To increase communication rates, several groups are working toward decoding speech directly from the cortex, and several studies have examined the ability to decode speech offline. One early study examined the potential to decode words from ECoG in Wernicke’s area with modest accuracy (Kellis and others, 2010), while another used spikes from multiple areas in the temporal lobe to classify isolated vowels. More recent studies have focused on decoding the smallest speech sounds, called phonemes, as components of words. The ventral motor cortex contains substantial information about phonemes (Bouchard and others, 2013). ECoG from this area has been used to classify among vowels within words (Pei and others, 2011) and among all English phonemes within words (Mugler and others, 2014), the type or manner of phoneme production (Lotte and others, 2015), and sentence production (Herff and others, 2015). Spikes from ventral M1 were also used to decode among all 38 isolated English phonemes with accuracy up to 21% (Brumberg and others, 2011). Two studies have demonstrated closed-loop control of speech BMIs; one with cursor control representing 2 different vowels (Leuthardt and others, 2011), and one using decoding of the first and second formants to artificially synthesize up to 8 vowel sounds with synthesized feedback (Guenther and others, 2009). A recent study also demonstrated real-time decoding during listening to sentences in superior temporal gyrus (Moses and others, 2018).

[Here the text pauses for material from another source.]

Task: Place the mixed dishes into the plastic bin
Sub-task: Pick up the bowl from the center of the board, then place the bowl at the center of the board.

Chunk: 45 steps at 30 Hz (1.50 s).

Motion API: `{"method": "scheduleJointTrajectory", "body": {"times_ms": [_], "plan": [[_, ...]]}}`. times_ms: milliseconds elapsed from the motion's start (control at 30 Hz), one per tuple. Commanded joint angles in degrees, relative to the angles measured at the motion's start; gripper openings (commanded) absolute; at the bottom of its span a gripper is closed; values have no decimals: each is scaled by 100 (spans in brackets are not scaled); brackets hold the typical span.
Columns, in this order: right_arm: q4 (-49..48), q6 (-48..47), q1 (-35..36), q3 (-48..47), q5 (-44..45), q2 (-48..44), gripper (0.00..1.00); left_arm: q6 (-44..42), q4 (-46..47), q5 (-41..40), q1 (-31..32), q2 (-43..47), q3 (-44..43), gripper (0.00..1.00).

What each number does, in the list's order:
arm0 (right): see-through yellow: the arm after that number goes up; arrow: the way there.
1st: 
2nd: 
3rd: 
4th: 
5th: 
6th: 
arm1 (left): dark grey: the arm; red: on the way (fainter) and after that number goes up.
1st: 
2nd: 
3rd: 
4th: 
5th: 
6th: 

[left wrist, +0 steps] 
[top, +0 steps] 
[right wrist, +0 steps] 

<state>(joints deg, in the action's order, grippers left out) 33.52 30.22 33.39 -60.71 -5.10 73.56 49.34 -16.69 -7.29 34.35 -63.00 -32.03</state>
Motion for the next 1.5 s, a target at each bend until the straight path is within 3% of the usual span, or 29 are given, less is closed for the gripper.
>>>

These results demonstrate the promise of speech decoding for BMIs, and several companies have been formed with this promise in mind (Strickland, 2017).
Restoring limb function to people with tetraplegia or limb amputation
Efferent BMIs have been used to control not only communication devices, but also robotic limbs and FES. This could help patients with amputated limbs, or tetraplegic patients. The first robotic prostheses controlled by M1 spikes with feedback were one-dimensional: a rat moving a sipper tube (Chapin and others, 1999), opening and closing of a prosthetic hand by a man with a cervical spinal cord injury (Hochberg and others, 2006), and a monkey that controlled reaching of a robotic gripper (Velliste and others, 2008). Monkeys with arm amputations have also used BMIs to control robotic reach and grasping (Balasubramanian and others, 2017; Vaidya and others, 2018). In humans, BMIs have been used to control robot arms (Figure 2; (Hochberg and others, 2012) and prosthetic arms (Collinger and others, 2012) with up to 10 degrees of freedom (Wodlinger and others, 2014). Such control could benefit people with limb amputations. In addition, a hybrid BMI using EEG and electro-oculograms was used to control a robotic hand exoskeleton that restored simple but functional grasping to people with low tetraplegia (Soekadar and others, 2016). Noninvasive BMI-controlled leg exoskeletons are also being studied to restore walking to paraplegic patients (Do and others, 2013; López-Larraz and others, 2016; He and others, 2018). One study in SCI patients suggested that BMI-controlled exoskeleton training might help patients improve walking (Donati and others, 2016). Paired with advances in exoskeleton technology, BMIs could prove an intriguing option for restoring function.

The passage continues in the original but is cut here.